On Sunday, there were still some scraps of the mucous membrane, but on the whole, I was quite fit again and spent parts of the day out of bed. In the meantime, we also knew the exact content of the conflict and now observed even more calmly what would happen. How nice that this wonderful knowledge about the SBSe can make you feel so calm. On Monday, our well-being went downhill again. My husband took sick leave to be with me and do the housework.

I had significant abdominal pain again and had to deal with intermittent spikes of pain late in the evening. These were probably contractions, still relatively weak, but still typical. I was highly concentrated the whole time, had cold hands, and every touch, speech, or noise was massively disturbing. Every 30 minutes, I went to the bathroom, and a sizeable mucous membrane came each time. Then early Tuesday morning, when I went to the bathroom again after a “contraction,” part of the placenta emerged. Later in the morning, I gave birth to another piece of placenta. With this, I was then finally sure that this was a miscarriage, in addition to the resolved conflict and the vast number of mucous membrane scraps, even for pregnancy.

Nevertheless, we made another appointment with another gynecologist, and at this ultrasound, she confirmed the last 0.1% to me for 100% certainty that the pregnancy was unfortunately over. She still saw an accumulation of mucous membranes but would be eliminated over the next few days and the next menstrual period. Even though I was certain that the pregnancy was over, my husband and I needed this conversation and the examination to come to terms with it finally.

To rule out a very unlikely ectopic pregnancy, she drew blood. She still asked about my blood type, and I concealed, knowing what she was getting at, that I am Rhesus negative. The obligatory Rhesus negative clarification took place, but we will not take it up. We have read many testimonials on not receiving harmful rhesus vaccination and still having many healthy children. We are also certain that women before 1900 did not automatically have miscarriages all the time just because they were Rh. Dr. Hamer also said that this injection would be useless, and a doctor friend of mine also confirmed this to me, again superfluously.

In the two following days, mucous continued to come off, but it became less and less. I also felt the need to do something out of bed again, but after only 5 minutes, I ran out of breath and had to go back to bed. It is just a postpartum here, too.

When the gynecologist’s nurse called and told me the results a few days later, I had it again in black and white. There was no blood mixing between mother and child (how it could there be, everything was completely normal and natural), which is why it was not necessary to administer a vaccination from the perspective of conventional medicine. Only the HCG level was still high (568 U/l). Logical because the hormone balance must first regulate itself again. But that was already an excellent value. In a normal pregnancy, this hormone is at almost the highest possible level during this time.
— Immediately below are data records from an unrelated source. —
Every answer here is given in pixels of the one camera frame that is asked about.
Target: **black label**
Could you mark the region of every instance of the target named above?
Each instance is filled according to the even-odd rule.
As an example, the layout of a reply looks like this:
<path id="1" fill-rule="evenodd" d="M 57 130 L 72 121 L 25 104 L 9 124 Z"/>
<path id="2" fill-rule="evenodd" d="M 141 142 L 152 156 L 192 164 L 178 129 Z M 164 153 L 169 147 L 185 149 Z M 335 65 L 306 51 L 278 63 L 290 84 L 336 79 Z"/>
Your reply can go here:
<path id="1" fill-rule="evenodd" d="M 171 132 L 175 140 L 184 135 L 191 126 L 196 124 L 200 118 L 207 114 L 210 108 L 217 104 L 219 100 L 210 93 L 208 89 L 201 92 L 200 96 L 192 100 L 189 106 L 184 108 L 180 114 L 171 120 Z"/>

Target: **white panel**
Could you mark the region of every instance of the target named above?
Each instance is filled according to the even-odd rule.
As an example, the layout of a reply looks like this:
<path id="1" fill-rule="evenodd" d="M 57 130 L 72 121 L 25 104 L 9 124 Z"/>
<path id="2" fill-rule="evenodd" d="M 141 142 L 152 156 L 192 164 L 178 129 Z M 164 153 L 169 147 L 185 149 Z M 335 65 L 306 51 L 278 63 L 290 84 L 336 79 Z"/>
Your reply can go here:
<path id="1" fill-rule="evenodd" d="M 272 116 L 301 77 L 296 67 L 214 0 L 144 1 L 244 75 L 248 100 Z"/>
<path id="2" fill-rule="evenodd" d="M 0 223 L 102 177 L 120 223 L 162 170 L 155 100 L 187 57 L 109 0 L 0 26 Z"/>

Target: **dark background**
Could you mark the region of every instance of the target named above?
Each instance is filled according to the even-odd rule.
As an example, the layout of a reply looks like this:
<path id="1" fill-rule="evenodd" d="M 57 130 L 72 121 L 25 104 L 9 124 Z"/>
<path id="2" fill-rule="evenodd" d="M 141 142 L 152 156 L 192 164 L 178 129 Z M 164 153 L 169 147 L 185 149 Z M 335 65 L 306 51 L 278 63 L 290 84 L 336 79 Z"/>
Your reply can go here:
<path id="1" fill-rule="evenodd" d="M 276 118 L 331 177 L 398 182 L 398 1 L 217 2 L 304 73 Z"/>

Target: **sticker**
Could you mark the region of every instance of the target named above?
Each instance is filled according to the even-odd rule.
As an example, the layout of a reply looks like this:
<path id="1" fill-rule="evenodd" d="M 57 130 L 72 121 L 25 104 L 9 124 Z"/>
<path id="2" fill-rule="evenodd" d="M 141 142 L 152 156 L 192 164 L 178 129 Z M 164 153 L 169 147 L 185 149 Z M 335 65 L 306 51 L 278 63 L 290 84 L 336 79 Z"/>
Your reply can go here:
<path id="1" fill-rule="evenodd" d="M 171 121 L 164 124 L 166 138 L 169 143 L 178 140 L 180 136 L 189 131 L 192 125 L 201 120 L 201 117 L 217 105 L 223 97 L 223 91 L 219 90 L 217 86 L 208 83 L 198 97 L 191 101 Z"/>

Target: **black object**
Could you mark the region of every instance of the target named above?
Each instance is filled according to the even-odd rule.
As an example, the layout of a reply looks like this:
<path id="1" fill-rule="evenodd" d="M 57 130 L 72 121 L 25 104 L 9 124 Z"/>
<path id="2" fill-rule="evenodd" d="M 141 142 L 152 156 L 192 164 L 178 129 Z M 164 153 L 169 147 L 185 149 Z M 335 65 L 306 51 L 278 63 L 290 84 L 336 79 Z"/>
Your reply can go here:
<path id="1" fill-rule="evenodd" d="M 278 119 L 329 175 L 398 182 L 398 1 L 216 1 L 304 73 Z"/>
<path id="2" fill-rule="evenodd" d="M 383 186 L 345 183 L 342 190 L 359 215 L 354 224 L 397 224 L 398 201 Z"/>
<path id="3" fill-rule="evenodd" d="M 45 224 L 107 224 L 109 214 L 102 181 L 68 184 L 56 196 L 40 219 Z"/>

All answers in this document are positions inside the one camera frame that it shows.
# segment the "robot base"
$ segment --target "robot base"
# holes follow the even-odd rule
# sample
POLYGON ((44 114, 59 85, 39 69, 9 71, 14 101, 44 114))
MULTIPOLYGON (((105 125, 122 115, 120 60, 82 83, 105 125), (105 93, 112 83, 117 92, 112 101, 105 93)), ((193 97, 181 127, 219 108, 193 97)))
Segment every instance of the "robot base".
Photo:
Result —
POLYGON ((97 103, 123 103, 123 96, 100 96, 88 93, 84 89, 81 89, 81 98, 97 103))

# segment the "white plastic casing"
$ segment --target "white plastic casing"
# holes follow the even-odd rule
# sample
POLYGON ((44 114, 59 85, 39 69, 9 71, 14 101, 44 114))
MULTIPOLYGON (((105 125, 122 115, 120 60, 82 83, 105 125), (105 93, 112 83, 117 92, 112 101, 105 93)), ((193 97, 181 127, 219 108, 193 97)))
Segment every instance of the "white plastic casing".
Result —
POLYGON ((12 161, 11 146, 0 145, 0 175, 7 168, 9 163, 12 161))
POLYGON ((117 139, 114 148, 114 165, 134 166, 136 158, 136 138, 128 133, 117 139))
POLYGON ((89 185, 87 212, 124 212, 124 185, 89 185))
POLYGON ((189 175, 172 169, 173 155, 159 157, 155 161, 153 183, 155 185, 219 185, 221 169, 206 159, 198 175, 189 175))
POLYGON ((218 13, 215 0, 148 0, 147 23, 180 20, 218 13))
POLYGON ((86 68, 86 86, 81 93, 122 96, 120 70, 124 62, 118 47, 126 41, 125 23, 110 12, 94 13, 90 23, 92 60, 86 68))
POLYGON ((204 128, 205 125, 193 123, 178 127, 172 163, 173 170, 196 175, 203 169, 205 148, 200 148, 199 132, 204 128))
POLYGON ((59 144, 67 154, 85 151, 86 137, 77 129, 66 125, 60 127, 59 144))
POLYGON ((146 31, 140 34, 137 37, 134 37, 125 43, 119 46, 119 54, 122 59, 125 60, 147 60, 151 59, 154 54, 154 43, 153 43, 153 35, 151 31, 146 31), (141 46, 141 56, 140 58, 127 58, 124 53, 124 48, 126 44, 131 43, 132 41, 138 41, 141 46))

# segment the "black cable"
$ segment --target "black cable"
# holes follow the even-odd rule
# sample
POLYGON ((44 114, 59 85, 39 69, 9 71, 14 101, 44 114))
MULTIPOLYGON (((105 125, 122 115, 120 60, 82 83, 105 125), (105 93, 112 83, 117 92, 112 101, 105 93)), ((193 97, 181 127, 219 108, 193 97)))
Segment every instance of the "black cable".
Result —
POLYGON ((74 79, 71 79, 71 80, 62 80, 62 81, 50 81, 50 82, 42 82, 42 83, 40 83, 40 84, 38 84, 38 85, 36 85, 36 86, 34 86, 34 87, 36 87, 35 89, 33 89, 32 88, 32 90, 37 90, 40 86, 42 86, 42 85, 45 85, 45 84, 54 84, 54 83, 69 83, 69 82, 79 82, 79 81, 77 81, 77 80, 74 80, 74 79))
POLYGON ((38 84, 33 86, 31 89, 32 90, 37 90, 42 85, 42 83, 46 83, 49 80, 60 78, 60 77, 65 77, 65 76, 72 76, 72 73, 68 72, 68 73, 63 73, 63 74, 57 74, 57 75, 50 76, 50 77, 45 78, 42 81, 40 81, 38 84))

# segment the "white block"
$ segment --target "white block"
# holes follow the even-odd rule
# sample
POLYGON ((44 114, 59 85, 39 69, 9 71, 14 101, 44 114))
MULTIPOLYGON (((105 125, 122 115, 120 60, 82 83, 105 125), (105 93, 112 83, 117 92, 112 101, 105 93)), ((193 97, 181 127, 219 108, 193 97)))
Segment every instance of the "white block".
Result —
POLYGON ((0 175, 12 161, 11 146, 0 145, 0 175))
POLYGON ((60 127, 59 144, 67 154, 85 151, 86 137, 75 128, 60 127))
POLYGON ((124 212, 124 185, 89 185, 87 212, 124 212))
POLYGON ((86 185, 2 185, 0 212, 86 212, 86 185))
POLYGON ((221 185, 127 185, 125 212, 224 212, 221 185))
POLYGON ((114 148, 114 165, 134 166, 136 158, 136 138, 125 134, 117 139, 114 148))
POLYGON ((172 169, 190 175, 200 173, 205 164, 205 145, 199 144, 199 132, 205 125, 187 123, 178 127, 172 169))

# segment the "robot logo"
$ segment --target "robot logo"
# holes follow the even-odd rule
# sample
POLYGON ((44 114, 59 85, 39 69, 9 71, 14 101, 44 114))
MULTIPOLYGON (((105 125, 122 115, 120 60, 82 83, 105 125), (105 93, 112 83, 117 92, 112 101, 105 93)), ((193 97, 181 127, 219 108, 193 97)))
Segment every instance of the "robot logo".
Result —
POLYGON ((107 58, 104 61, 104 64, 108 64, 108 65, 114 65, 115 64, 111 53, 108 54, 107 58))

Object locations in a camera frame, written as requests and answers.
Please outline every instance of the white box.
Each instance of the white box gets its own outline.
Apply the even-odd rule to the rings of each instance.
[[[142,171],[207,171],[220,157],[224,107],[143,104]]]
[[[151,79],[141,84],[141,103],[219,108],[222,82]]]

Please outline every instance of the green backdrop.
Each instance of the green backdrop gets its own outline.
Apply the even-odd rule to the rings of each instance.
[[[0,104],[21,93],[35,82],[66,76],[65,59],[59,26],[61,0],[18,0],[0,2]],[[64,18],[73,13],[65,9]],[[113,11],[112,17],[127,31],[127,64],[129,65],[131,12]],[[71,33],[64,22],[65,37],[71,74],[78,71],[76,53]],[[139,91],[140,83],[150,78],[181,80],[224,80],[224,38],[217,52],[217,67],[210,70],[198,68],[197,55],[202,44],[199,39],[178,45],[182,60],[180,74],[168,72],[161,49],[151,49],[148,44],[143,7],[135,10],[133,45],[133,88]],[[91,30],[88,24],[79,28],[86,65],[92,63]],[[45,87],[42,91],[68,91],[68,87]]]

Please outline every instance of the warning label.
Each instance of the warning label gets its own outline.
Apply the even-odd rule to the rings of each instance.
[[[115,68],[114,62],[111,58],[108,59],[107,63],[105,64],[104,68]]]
Nevertheless, I agreed to a second test for HCG determination, which took place two weeks later and resulted in a value of 12 U/l. The standard value is 2 U/l. I had to wait until the second test. The gynecologist wanted to continue taking blood until I was back in the normal range, but I refused.

1.5 weeks after the placental birth, the bleeding was over, and I was fit again. Of course, some more breaks were necessary than usual, but that was normal. The gynecologist advised us to use contraception until the next menstrual period to expel all mucous membrane residues. However, as much as I lost mucous membrane, there could be nothing left…

We continue to trust in ourselves and Mother Nature. This has never proved to be wrong until now.

Note by Helmut Pilhar

Thanks for this detailed testimonial. I hope you will have many children in time to come.